Instructions to follow
For the data that follows, state how many lines hold the string "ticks", giving the number by itself.

Dataset section
========================================

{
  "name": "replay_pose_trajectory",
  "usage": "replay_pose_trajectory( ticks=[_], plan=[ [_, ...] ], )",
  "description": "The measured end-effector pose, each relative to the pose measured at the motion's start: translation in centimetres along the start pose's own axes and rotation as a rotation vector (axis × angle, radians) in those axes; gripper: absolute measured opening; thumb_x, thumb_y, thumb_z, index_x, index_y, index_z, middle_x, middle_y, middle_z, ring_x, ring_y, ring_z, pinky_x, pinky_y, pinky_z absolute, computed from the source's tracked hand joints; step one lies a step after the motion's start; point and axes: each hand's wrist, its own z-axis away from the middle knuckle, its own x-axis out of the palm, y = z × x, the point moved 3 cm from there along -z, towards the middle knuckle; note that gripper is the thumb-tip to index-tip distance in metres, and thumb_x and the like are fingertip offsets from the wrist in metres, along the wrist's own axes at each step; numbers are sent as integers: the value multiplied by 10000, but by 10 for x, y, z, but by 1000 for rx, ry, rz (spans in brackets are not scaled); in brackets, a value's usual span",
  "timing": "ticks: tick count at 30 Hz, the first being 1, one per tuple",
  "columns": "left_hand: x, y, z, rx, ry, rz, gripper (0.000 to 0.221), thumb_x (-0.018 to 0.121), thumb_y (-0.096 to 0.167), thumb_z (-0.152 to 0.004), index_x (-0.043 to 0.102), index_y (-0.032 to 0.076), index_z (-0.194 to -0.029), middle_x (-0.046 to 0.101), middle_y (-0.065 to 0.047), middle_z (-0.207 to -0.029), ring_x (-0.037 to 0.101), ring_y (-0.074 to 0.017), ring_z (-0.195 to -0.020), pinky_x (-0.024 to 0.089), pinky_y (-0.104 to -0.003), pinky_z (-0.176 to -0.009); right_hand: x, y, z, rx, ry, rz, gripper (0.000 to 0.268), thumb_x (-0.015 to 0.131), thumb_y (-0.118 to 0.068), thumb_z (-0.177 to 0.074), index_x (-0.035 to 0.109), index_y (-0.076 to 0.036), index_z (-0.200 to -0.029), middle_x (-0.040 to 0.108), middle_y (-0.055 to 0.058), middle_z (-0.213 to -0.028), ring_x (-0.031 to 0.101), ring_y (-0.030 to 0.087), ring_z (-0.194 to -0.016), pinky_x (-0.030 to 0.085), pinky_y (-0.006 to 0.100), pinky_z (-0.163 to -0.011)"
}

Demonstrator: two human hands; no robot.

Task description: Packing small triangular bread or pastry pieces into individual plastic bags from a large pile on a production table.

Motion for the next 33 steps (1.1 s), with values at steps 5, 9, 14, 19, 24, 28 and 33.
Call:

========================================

Solution to this problem
2